One rather obvious problem is that the provenances are not actually made available in a particularly machine-readable way - they ultimately end up in a timeline log file as above. There is also not any convenient way to associate the table of cost centres, shown at the beginning of this post, with source locations, except by searching for the cost centres in the timeline log. These things are not so difficult to improve - it is just a matter of writing some code for data processing, which I am informed that computers are good at.

I think it is also possible to create a nice heat map of the program source code based on the profiling information, where hot sections of code will show up as red (or whichever colour the HCI people say is associated with speed - maybe blue?). This may be more approachable than reading long text files.

One more tricky problem is that although we track provenance at a fairly fine-grained level of individual scalar operations, the Futhark runtime system only tracks the runtime at the granularity of GPU operations. This means that the profiler can tell you that some particular kernel is slow, and also which span of source code that kernel corresponds to, but it cannot tell you which part of that source is the actual slow part. Fixing that is unfortunately a lot more tricky - we would somehow have to associate source locations with the actual GPU kernel code we generate, and then also make use of the profiling support of the underlying GPU platform API. I know that NVIDIA’s profiler is pretty good, so I think this is technically possible, but it will require significant engineering effort in our kernel code generator.
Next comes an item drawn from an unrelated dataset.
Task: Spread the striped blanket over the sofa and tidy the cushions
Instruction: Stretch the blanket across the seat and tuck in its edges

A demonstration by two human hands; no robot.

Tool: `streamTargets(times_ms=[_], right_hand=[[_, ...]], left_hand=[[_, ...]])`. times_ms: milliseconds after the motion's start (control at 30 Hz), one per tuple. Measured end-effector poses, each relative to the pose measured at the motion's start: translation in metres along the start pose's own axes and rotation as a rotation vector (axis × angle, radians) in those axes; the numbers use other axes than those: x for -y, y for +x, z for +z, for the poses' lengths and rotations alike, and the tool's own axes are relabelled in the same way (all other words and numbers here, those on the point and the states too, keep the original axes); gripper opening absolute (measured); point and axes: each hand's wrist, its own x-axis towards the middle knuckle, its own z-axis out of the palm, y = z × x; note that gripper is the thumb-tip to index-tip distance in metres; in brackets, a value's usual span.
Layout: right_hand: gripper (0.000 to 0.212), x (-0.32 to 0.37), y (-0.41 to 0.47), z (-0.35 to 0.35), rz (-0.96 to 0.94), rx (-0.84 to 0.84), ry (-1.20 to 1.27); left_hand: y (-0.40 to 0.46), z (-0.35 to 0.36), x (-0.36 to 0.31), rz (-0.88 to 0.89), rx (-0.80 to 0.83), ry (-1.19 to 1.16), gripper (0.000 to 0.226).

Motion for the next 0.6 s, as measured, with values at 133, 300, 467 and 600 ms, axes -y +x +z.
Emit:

One very cool thing would be if the profiler could also make suggestions for why a kernel may be slow, phrased in the terminology of the Futhark language, rather than GPU jargon. In particular, one very common reason for why Futhark programs are slow is simply that there is not enough parallelism. It would not be too difficult for the profiler to detect that some very slow kernel consists of very few threads, and suggest that perhaps the program is too sequential. (Suggesting how to parallelise a sequential algorithm is perhaps too ambitious.)

I also need to take a more systematic look at how other compilers handle this problem. It maybe be that I spend a couple of weeks to save myself a day of reading.